#### Required work
For each line below that contains the word "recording", make a copy.

#### Supplied material
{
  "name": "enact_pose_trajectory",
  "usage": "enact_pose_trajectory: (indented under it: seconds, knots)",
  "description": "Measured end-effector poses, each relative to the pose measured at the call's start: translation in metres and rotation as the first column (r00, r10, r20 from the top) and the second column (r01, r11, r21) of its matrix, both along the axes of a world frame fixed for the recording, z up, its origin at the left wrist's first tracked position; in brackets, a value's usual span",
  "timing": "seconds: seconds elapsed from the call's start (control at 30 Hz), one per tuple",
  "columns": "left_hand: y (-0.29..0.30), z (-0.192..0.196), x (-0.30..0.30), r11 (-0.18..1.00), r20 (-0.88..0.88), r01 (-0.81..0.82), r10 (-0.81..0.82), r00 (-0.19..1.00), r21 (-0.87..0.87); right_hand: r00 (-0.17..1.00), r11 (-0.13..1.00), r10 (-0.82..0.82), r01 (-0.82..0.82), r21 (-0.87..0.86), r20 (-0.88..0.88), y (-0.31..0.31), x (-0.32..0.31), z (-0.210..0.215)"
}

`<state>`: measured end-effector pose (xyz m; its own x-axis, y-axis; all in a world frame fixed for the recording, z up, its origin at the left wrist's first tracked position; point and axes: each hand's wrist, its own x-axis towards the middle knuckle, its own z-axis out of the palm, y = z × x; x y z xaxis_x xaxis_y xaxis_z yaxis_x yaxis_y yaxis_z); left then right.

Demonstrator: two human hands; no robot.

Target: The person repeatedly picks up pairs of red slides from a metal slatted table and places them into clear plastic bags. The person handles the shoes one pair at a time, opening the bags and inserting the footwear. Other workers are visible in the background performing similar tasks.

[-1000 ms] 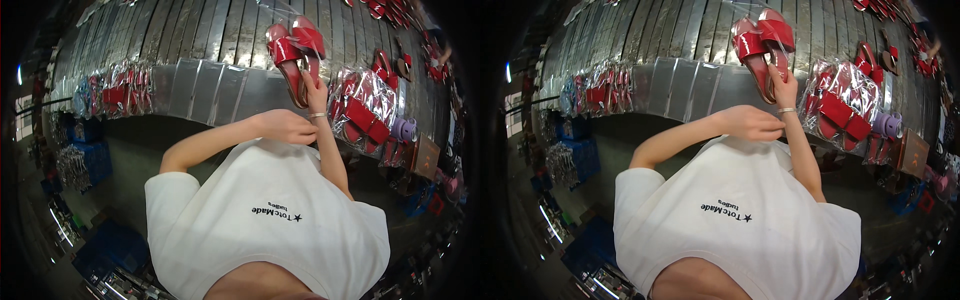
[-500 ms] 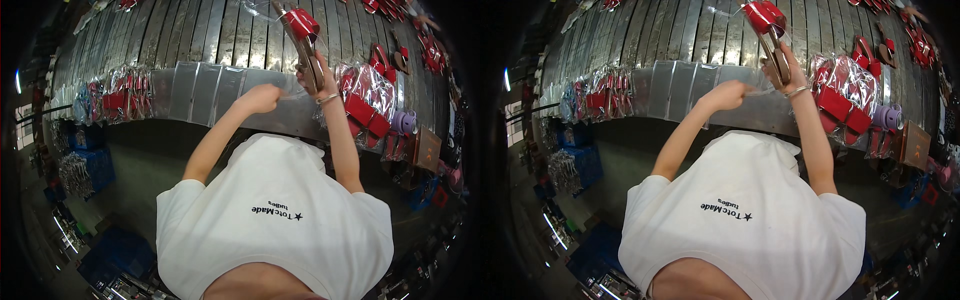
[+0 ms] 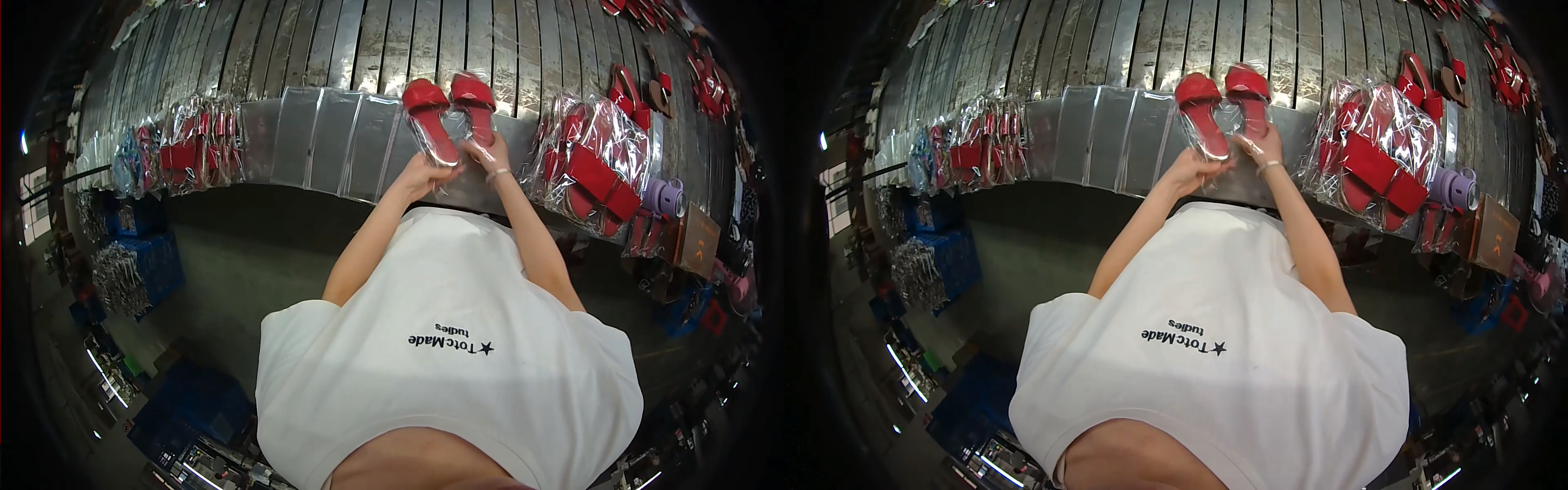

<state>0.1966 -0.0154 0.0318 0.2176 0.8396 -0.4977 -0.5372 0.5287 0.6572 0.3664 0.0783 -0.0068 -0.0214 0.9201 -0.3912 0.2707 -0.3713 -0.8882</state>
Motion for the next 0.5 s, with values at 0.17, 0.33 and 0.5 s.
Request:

#### Result below
  "description": "Measured end-effector poses, each relative to the pose measured at the call's start: translation in metres and rotation as the first column (r00, r10, r20 from the top) and the second column (r01, r11, r21) of its matrix, both along the axes of a world frame fixed for the recording, z up, its origin at the left wrist's first tracked position; in brackets, a value's usual span",
`<state>`: measured end-effector pose (xyz m; its own x-axis, y-axis; all in a world frame fixed for the recording, z up, its origin at the left wrist's first tracked position; point and axes: each hand's wrist, its own x-axis towards the middle knuckle, its own z-axis out of the palm, y = z × x; x y z xaxis_x xaxis_y xaxis_z yaxis_x yaxis_y yaxis_z); left then right.

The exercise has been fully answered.